Integrative Genomics Sheds Light on Global Deep Terrestrial Biosphere Communities

Abstract

Active microbial lineages inhabit the deep terrestrial subsurface (Fry et al. 1997, Lopez-Fernandez et al. 2018) with estimates suggesting deep subsurface ecosystems to host ca. 90% of the total bacterial and archaeal biomass on Earth and about 10-20% of all terrestrial biomass (McMahon and Parnell 2014, Bar-On et al. 2018, Magnabosco et al. 2018, Drake and Reiners 2021). This highlights deep subsurface ecosystems as a vast reservoir of genetic innovation that remains poorly characterized. The biological diversity of deep subsurface ecosystems seem to be influenced by parameters such as temperature, pressure, water residence times, and geochemistry (Drake and Reiners 2021).
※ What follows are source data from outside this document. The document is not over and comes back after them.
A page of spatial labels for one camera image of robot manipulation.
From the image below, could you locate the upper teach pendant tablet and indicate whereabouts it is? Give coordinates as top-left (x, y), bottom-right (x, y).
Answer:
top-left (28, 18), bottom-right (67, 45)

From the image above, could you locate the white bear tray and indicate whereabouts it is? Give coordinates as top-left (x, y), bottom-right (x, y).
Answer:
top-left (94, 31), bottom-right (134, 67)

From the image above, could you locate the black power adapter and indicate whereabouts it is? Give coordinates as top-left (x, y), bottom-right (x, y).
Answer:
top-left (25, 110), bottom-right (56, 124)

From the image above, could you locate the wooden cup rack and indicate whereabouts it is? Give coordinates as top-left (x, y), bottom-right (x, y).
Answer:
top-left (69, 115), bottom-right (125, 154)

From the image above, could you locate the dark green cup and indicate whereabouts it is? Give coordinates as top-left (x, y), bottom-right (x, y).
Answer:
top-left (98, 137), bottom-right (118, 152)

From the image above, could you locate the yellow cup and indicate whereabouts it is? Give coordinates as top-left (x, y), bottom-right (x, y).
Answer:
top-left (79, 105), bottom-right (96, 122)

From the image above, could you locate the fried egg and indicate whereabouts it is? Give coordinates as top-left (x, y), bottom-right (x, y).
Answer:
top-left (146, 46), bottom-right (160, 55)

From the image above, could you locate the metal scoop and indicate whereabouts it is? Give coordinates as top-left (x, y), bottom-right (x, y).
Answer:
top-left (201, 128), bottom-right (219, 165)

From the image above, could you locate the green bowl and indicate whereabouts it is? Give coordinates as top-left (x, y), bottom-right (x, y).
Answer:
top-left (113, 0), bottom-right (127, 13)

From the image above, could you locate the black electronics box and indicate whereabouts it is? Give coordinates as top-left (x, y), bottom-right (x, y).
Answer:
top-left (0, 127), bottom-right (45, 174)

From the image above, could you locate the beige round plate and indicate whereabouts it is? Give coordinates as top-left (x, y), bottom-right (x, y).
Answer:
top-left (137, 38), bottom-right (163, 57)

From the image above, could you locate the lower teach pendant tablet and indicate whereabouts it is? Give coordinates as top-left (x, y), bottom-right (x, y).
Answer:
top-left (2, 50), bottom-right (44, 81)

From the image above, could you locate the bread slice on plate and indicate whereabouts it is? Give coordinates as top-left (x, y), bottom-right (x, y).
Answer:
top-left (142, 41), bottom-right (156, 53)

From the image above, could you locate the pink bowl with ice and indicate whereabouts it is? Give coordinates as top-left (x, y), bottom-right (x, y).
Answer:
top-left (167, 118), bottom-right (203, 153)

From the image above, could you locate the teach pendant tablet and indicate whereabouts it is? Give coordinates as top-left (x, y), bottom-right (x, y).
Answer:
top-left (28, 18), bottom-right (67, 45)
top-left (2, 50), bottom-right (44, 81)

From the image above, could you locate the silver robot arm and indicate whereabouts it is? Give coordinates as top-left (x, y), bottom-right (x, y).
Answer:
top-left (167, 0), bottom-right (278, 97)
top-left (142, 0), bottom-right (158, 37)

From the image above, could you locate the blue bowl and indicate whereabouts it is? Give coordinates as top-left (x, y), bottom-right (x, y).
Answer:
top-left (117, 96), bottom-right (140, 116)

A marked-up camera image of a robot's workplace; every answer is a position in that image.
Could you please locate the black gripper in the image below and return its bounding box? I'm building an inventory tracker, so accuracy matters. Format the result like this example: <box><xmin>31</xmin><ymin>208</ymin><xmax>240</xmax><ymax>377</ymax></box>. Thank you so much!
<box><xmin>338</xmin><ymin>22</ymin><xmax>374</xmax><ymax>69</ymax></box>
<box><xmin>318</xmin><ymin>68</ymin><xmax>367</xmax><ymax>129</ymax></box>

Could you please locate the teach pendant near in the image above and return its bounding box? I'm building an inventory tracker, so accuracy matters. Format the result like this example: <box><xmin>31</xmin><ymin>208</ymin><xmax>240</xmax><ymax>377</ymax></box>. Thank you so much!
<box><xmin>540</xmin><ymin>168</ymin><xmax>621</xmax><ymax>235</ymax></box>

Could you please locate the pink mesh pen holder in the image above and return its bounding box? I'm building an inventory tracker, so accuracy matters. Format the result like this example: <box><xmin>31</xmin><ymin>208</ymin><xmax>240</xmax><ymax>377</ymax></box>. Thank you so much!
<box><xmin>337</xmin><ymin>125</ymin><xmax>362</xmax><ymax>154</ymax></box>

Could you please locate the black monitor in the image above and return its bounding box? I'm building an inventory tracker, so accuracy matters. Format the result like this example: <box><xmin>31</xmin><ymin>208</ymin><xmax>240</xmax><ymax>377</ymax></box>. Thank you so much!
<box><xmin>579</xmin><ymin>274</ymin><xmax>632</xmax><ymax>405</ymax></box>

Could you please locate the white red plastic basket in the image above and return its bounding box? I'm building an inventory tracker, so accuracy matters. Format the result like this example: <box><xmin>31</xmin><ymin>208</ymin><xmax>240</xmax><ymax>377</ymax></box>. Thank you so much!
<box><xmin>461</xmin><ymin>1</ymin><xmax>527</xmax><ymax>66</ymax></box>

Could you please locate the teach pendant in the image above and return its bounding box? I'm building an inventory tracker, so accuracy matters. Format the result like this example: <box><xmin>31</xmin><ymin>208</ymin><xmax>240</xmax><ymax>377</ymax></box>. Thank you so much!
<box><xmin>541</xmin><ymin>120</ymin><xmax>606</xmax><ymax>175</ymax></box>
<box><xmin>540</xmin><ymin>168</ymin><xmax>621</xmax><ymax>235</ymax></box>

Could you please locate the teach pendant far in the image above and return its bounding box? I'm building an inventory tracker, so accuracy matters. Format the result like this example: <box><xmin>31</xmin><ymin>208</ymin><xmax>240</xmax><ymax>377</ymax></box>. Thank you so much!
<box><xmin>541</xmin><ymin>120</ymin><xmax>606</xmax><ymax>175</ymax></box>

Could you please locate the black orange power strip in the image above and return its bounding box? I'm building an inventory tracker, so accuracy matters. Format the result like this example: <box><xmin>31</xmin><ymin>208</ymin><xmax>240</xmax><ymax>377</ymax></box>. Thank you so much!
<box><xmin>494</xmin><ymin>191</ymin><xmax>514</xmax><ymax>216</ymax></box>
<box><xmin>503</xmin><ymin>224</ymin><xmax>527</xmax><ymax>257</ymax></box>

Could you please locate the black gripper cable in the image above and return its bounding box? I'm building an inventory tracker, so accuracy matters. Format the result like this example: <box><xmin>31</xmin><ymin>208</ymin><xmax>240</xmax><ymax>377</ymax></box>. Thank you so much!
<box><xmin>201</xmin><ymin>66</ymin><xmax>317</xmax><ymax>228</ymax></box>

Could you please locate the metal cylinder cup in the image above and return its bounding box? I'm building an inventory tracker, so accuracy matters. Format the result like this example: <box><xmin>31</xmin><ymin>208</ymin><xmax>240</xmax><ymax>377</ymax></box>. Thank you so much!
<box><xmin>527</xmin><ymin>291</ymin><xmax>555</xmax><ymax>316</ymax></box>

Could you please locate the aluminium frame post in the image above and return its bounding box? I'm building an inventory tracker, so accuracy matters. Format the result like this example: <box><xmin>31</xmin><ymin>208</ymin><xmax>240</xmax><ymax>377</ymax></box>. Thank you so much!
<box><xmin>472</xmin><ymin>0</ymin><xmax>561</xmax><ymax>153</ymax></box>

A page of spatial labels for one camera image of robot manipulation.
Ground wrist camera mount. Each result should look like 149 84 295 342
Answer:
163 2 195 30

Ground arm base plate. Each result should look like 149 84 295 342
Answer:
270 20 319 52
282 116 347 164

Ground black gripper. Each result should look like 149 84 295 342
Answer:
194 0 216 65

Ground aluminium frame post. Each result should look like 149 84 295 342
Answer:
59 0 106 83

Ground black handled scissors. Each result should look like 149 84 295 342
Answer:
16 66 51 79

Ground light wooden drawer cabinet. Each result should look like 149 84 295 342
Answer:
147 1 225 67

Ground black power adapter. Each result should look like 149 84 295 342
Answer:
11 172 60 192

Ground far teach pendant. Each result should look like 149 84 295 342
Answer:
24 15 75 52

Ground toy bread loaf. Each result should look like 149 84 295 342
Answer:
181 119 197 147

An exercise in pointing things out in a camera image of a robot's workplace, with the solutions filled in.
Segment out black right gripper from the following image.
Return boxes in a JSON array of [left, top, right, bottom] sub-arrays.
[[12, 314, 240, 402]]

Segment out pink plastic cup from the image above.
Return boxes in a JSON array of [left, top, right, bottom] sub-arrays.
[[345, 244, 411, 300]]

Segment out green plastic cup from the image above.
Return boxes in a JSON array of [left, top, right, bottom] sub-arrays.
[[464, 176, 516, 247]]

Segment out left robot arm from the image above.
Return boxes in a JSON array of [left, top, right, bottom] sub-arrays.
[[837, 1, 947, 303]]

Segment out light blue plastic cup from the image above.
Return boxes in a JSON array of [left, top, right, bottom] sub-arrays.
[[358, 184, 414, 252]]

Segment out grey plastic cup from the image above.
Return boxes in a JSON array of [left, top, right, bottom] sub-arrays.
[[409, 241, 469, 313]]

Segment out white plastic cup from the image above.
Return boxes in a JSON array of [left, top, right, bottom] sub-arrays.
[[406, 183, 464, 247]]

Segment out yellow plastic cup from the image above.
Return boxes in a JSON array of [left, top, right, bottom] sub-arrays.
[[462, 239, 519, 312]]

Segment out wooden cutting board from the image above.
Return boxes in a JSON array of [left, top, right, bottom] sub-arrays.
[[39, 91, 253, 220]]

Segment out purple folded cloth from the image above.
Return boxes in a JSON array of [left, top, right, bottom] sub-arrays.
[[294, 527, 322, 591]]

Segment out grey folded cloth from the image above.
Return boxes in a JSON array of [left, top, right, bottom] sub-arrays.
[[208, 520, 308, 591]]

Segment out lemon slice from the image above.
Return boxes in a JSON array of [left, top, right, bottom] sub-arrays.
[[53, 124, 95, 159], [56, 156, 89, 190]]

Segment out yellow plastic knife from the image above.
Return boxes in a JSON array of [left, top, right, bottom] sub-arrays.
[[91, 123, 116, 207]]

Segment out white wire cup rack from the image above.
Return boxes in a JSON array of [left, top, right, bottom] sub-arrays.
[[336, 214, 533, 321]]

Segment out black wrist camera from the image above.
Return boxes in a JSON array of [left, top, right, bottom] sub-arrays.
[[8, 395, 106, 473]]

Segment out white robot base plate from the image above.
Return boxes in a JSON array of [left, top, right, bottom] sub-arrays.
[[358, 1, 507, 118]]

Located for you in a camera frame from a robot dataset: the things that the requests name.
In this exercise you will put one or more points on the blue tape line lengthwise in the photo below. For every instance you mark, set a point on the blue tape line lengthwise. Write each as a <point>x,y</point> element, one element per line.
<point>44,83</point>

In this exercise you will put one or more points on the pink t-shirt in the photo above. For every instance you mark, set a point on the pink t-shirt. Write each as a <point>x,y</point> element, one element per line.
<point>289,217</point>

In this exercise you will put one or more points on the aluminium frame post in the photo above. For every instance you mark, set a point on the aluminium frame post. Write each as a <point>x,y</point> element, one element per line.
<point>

The deep subsurface environment remains underrepresented in metagenomic databases, and yet the publicly available datasets are not synoptically analyzed in an integrated way. In this project, we collected a large set of publicly available and published metagenomes, published metagenome assembled genomes (MAGs) as well as single cell amplified genomes (SAGs) originating from global deep oligotrophic terrestrial subsurface samples (>70 m). Reconstructed MAGs/SAGs from this survey were integrated in to our own existing Fennoscandian Shield Genomic Database (FSGD) (Holmfeldt et al. 2021, Mehrshad et al. 2021). This expanded global database of the deep oligotrophic terrestrial subsurface contains >4000 MAGs/SAGs. In this dataset, representatives of phyla Firmicutes, Desulfobacterota, Patescibacteria, and Chlroflexota were the most prevalent taxa. The presence of Candidatus Desulforudis audaxviator across different continents and samples highlighted its adaptation to different deep biosphere environments. In addition, novel bacterial lineages at the class level were identified in several locations, pointing to the importance and necessity of further studies to characterize deep biosphere microbial diversity. This extensive study of the global deep oligotrophic terrestrial subsurface will reveal whether deep terrestrial populations are ubiquitous and how their distribution patterns are affected by different physicochemical variables such as water types and geology. By Identifying key populations present across multiple global groundwaters, our study will advance our understanding of the global diversity hosted in deep oligotrophic terrestrial subsurface ecosystems.